The output of this research project is a book. Here are my reflections on writing when writing. Expect meta-thinking and practical stuff here.

  • Mindmap: Eight Sticks

    Whiteboard mindmap: Eight Sticks
    Whiteboard mindmap: Eight Sticks
  • Research and Programming

    Right now my research and programming go hand in hand. Saving all sources and notes in a database proved to be a very good idea. Adding new sources to the database is easy in Adminer.

    Whenever new additions are made to the database, it’s a matter of seconds to compile a new bibliography file via my Python script.

    Now I write, and write. Texts, notes, ideas, chapters, structures … poor out. The database is a major tool in the creative work. Quotations are made via the ID in the database. Since the value is unique there are no conflicts in the bibtex file.

    In the actual texts its a matter of adding @wp_81 – or whatever the id of the relevant source may be.

    All my texts are written in markdown. I can compile the texts to .pdf, .epub, .docx etc. via a Pandoc script i bash.

    With this “toolbox” it’s easy to write the academic dissertation.

    Right now the writing process is in a phase of “write-out”. I don’t care to finish anything. It’s like drawing a sketch on paper. But when the chapters are compiled – it turns into a report, with all the academic features: lists of content, notes, and a very precise academic bibliography.

    I never thought, that writing and programming were related in this way. But it’s a fact: programming and (academic) creative writing are related.

  • Working on the Interview Guide

    During the next weeks I’ll begin interviewing WordPress professionals and users. In general the idea is to explore the knowledge levels needed for WordPress professionals.

    The title of this research project is: “What You Should Know About WordPress”. Below the statement you’ll find a question:

    – What should you know about WordPress?

    Many students have to work with WordPress during internships. The students are connected to supervisors from the business academy. They are also connected to different mentors in the business.

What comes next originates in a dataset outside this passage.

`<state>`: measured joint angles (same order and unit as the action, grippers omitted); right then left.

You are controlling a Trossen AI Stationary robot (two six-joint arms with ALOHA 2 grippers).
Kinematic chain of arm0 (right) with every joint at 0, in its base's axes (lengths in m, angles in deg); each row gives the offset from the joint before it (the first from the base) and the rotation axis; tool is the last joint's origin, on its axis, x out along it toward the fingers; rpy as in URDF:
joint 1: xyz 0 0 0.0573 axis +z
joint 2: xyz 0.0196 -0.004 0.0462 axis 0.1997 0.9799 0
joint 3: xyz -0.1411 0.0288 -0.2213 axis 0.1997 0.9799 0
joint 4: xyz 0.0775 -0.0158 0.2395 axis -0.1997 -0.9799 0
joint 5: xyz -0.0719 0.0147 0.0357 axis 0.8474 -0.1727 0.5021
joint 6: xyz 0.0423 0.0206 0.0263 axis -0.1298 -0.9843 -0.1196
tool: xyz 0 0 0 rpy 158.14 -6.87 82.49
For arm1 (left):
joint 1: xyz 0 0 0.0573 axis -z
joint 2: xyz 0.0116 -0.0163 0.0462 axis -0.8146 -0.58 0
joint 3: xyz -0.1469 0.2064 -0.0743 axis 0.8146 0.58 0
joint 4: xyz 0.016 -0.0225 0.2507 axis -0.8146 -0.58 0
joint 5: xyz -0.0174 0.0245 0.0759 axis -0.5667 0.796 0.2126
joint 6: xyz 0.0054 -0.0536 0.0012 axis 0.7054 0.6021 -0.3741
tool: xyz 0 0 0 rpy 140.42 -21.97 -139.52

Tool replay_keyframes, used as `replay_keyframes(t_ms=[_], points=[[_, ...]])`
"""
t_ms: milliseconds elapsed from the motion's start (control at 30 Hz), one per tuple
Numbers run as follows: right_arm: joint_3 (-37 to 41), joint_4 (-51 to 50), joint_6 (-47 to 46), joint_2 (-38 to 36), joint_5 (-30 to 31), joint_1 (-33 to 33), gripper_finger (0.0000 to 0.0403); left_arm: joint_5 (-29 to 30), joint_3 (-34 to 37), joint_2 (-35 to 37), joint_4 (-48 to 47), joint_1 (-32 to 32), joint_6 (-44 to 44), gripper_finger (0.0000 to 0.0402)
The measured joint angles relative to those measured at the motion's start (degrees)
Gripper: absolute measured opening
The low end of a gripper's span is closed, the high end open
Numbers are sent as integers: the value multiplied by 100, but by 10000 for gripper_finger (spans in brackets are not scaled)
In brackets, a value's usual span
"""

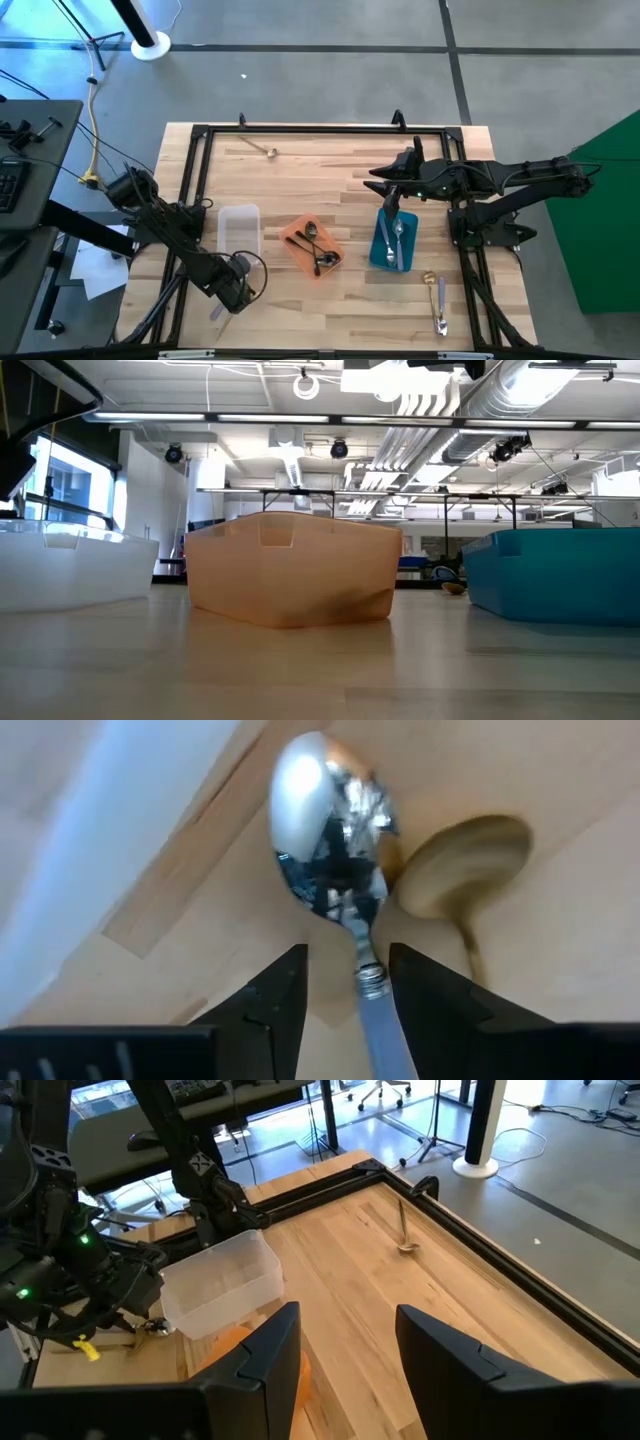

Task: Sort silverware by color (type)
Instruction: Put the left purple spoon into the blue bin

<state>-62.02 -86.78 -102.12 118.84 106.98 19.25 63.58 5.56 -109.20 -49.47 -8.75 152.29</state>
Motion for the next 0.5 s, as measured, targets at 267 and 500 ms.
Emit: replay_keyframes(t_ms=[267,500], points=[[-1,-22,6,0,0,2,151,-69,-20,-189,92,-52,-212,133],[-1,-26,8,0,0,0,151,-35,-11,-197,85,-55,-223,113]])
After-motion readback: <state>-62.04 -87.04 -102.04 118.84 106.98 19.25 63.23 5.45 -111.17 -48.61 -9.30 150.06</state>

    So each interview with a student could perhaps spawn into two or three new interviews.

  • Visual Destillation of Ideas

    Wordcloud 1: Destillation of Ideas

    Destillation of Ideas
    Destillation of Ideas

    The word-clouds are alchemic destillations of my literature review so far. I saved 500+ quotes from student reports and academic papers about WordPress in a MySQL database. I printed out all the quotes in one long string from the database.

    The actual word-clouds are made by a Chrome plugin. The clouds are a data visualizations. They will show the frequency of the words that WordPress professionals or scholars use. Size matters here. Big words are words that occur often in my notes.

    The first cloud is made by my sum up of the notes from the reports. After reading the text I summed up the basic ideas. The first cloud is a visualization of my interpretation of the research texts.

    At this point of the literature review the works of students dominate. The words come from my hermeneutic coding or sum up of internship reports, final reports, BA thesises and around 10 scientific articles on WordPress.

    A cloud like this is an answer to my research question:

    What should you know about WordPress?

    Here the answer is:

    • Plugins
    • SEO
    • Theme
    • Child theme
    • Code (= da. kode)
    • WooCommerce
    • Responsive Web Design

    Wordcloud 2: Quotations and notes

    The next word-cloud is the result of all the notes and quotations from these texts.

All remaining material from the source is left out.